Home Improvement Loans: Options to Finance Your Remodel Project
If you’re looking to add new windows or flooring to your home, even finish your basement, you may require help with financing. After all, home remodeling projects — no matter how great or small — aren’t always easily affordable. So. what are your options if you don’t have enough savings?
Home improvement loan
Home improvement loans come in different forms. Some are considered unsecured loans, meaning the homeowner doesn’t provide any collateral for the loan. Others are considered secured loans, meaning the borrower needs to use their home as collateral. It’s crucial to weigh the benefits and differences between secured and unsecured loans as home improvement loans aren’t all a one size fits all.
A personal loan gives borrowers an unsecured lump sum that can be used for any purpose. Like a home improvement loan, but unlike a home equity loan, a personal loan doesn’t require collateral and doesn’t put your home or other assets at risk. As a result, the interest rate will be higher than it would be for a secured loan, such as a home equity loan.
Speaking of interest rates, the percentage and terms you receive can vary, based on your credit score and other factors.

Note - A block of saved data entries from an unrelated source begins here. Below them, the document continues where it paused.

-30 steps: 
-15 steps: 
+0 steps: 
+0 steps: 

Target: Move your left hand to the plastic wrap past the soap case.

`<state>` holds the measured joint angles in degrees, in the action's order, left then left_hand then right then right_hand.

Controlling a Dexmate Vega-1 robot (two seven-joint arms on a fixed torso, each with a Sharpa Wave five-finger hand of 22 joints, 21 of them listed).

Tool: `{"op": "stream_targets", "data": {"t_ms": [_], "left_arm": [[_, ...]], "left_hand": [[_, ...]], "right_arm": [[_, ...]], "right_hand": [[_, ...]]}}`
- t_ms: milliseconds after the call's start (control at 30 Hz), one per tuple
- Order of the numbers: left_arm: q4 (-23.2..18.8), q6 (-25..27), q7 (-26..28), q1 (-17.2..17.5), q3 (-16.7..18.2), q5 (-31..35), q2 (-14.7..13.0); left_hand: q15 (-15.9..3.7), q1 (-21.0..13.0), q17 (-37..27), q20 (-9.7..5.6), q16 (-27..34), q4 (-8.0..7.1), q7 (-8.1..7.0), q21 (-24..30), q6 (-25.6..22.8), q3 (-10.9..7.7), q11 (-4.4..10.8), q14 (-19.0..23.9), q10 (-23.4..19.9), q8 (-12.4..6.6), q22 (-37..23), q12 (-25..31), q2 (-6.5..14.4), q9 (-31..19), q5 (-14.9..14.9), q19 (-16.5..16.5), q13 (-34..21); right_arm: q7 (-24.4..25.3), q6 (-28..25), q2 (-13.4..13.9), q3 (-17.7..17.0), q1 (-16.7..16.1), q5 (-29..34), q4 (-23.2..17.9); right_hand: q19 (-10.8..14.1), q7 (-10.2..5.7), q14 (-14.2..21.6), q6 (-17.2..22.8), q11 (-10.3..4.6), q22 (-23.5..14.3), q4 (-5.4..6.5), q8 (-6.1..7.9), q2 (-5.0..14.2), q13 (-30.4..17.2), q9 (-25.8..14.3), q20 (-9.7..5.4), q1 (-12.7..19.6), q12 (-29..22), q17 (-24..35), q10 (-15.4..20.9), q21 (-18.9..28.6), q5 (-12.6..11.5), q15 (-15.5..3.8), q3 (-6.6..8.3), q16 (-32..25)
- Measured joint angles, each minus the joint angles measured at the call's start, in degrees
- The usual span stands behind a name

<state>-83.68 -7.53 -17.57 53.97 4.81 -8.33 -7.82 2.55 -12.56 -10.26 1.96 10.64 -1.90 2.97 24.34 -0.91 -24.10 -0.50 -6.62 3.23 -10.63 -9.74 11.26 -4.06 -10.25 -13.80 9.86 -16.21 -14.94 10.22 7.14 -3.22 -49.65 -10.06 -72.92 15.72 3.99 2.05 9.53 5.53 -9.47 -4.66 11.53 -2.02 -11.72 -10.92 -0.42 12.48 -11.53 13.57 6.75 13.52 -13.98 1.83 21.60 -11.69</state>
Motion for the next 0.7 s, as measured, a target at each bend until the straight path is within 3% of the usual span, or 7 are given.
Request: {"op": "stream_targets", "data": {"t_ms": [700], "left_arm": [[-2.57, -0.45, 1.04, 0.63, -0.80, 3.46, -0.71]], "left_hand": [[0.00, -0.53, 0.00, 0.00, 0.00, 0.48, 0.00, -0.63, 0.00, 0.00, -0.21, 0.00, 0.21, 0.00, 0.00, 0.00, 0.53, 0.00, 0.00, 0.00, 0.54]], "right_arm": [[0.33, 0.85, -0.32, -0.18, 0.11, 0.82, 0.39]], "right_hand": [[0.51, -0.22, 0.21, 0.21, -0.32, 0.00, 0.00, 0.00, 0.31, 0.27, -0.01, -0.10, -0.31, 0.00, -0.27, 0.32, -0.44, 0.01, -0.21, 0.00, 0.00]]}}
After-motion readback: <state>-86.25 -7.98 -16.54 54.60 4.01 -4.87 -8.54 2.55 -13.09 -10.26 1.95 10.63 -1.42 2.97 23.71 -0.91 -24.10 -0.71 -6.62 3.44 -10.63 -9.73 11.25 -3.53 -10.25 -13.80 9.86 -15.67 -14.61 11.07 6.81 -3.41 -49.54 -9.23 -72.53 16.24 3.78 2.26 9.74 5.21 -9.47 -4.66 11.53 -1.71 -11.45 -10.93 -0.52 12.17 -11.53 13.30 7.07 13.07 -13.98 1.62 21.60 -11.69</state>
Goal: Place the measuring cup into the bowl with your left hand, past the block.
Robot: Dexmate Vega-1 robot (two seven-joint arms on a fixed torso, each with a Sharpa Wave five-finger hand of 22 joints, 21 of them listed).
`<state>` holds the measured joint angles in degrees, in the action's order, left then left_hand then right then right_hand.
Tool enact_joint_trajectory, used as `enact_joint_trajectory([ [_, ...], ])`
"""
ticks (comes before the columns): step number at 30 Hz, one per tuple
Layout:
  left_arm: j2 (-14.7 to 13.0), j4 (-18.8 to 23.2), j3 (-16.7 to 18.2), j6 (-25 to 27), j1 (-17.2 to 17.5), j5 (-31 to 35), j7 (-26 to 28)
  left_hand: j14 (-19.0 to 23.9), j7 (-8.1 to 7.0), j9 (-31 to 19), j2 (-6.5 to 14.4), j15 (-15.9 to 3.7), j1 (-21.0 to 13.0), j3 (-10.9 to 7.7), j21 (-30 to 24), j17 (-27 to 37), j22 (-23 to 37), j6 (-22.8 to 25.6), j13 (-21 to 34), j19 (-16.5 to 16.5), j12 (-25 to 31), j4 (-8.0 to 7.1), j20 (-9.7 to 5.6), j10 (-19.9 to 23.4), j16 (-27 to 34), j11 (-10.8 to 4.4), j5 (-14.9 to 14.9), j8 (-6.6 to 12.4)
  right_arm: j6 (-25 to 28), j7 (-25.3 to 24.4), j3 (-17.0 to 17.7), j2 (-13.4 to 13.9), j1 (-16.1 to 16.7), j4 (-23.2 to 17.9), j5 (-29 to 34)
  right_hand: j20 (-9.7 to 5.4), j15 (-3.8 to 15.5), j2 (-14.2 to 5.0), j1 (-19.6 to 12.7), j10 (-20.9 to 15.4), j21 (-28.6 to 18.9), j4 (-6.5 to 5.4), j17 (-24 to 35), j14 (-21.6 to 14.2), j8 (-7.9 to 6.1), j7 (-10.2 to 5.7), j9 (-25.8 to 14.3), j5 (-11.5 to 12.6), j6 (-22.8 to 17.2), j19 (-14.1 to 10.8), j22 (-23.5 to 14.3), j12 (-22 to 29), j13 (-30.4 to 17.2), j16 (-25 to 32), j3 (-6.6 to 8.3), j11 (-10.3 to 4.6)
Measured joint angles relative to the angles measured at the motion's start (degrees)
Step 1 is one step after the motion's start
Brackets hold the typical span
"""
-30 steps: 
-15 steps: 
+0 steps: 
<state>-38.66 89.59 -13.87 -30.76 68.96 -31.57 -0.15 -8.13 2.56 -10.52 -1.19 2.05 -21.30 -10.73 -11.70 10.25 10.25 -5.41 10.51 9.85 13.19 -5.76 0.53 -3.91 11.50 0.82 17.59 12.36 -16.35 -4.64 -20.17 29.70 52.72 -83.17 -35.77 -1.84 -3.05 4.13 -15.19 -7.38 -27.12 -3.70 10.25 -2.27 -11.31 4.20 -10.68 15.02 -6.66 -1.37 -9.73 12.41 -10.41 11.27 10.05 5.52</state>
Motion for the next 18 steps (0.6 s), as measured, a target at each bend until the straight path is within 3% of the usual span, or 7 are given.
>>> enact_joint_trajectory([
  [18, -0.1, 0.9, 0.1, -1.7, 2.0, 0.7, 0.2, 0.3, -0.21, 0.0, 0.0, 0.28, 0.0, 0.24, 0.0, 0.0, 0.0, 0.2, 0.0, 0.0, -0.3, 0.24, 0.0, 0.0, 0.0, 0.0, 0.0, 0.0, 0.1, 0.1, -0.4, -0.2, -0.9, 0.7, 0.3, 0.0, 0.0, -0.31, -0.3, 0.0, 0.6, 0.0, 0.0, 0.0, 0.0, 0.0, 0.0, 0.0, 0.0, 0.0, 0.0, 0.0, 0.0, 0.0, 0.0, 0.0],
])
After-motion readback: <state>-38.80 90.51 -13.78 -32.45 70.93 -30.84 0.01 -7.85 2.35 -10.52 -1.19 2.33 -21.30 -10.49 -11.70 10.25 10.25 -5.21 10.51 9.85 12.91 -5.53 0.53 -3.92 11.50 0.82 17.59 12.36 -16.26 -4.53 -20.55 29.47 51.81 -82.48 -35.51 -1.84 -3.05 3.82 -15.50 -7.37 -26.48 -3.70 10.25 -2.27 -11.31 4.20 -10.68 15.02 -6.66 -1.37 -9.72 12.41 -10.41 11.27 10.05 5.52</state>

Expect a higher rate if you have poor to average credit. Some online lenders target low-credit borrowers, offering loans with rates from 18% to 36% APR. Borrowers with excellent credit may be able to receive a personal loan with rates as low as 5.5%. Keep in mind that’s still much higher than the rates a secured loan can offer.
If you have significant equity in your home, it may be worth using it to pay for home improvements. You can access your equity, as cash, through a cash-out refinance. This ultimately means you trade in your current mortgage for a new one with a higher balance. Because your original loan is paid off, your new loan may come with a different rate and terms. Be sure you understand all changes before choosing a cash-out refinance.
What makes a cash-out refinance a great choice? Well, you can access cash relatively fast while obtaining a significantly lower interest rate than credit cards. In fact, as of August 2019, mortgage rates are near three-year lows; many are under 4%. Low interest rates mean low monthly payments and significant long term savings. In fact, your mortgage repayments may even be tax-deductible.
Home equity loans and home equity lines of credit (HELOC)
A home equity line of credit (HELOC) is a revolving line of credit that is secured by using your home as collateral. You’re essentially borrowing against the amount of available equity in your home. Similar to a credit card, as you pay off the balance, the amount of available credit is replenished. Be sure to know whether the interest rate you are quoted is fixed or variable. If it’s a variable rate, that amount of interest can change from month to month.
Home equity loans, on the other hand, provide a fixed amount of cash to you as one lump sum. Their terms can be as low as five years, whereas a HELOC often has ten-year minimum terms, depending on the lender. By choosing a home equity loan, you are, once again, borrowing against your equity, but you’re likely looking at lower, fixed interest rate options. Your interest payments may even be tax-deductible.
FHA 203(k) rehabilitation loans
FHA rehab loans are a part of the Section 203(k) program. Eligible borrowers can obtain a loan that can both refinance (or even purchase) and repair a home. Covered work includes (but is not limited to) modernization, elimination of hazards, and energy conservation improvements.
How does an FHA 203(k) rehab loan work? Because it’s a government-backed loan, a portion of the loan proceeds is used to pay off the existing mortgage, and the remaining funds are placed in an escrow account and released as rehabilitation is completed.
Want to learn more about secure loan options? Schedule a free mortgage review with one of our salary-based mortgage consultants.
Finding the right loan for your home improvement project
To help you with choosing the right loan, it’s important to understand your credit score, amount of home equity, and your lender options. Your credit score will determine the interest rate you receive. The available equity you have will tell you whether you’re limited to an unsecured loan or if you’re able to use a secured loan option. Finally, every lender is different. Be sure to shop around so you can compare rates and terms. You could save a lot of money by doing so.